> [Provided data]:
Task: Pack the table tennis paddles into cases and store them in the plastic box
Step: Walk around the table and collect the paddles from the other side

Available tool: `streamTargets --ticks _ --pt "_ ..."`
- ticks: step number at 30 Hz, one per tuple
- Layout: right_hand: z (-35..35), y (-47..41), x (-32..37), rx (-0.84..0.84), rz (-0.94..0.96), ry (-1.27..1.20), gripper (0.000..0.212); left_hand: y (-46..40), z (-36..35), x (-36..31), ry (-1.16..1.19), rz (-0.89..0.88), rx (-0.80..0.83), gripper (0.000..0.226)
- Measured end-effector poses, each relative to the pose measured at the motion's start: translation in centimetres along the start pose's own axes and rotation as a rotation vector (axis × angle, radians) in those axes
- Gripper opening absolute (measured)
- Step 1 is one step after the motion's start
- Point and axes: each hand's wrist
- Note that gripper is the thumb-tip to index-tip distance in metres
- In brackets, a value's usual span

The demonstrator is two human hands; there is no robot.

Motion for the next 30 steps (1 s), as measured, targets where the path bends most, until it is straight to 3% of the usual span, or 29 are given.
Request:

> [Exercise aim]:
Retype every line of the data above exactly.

> [Response to the task]:
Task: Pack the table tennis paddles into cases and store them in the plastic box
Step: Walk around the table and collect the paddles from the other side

Available tool: `streamTargets --ticks _ --pt "_ ..."`
- ticks: step number at 30 Hz, one per tuple
- Layout: right_hand: z (-35..35), y (-47..41), x (-32..37), rx (-0.84..0.84), rz (-0.94..0.96), ry (-1.27..1.20), gripper (0.000..0.212); left_hand: y (-46..40), z (-36..35), x (-36..31), ry (-1.16..1.19), rz (-0.89..0.88), rx (-0.80..0.83), gripper (0.000..0.226)
- Measured end-effector poses, each relative to the pose measured at the motion's start: translation in centimetres along the start pose's own axes and rotation as a rotation vector (axis × angle, radians) in those axes
- Gripper opening absolute (measured)
- Step 1 is one step after the motion's start
- Point and axes: each hand's wrist
- Note that gripper is the thumb-tip to index-tip distance in metres
- In brackets, a value's usual span

The demonstrator is two human hands; there is no robot.

Motion for the next 30 steps (1 s), as measured, targets where the path bends most, until it is straight to 3% of the usual span, or 29 are given.
Request:

No further output is required here.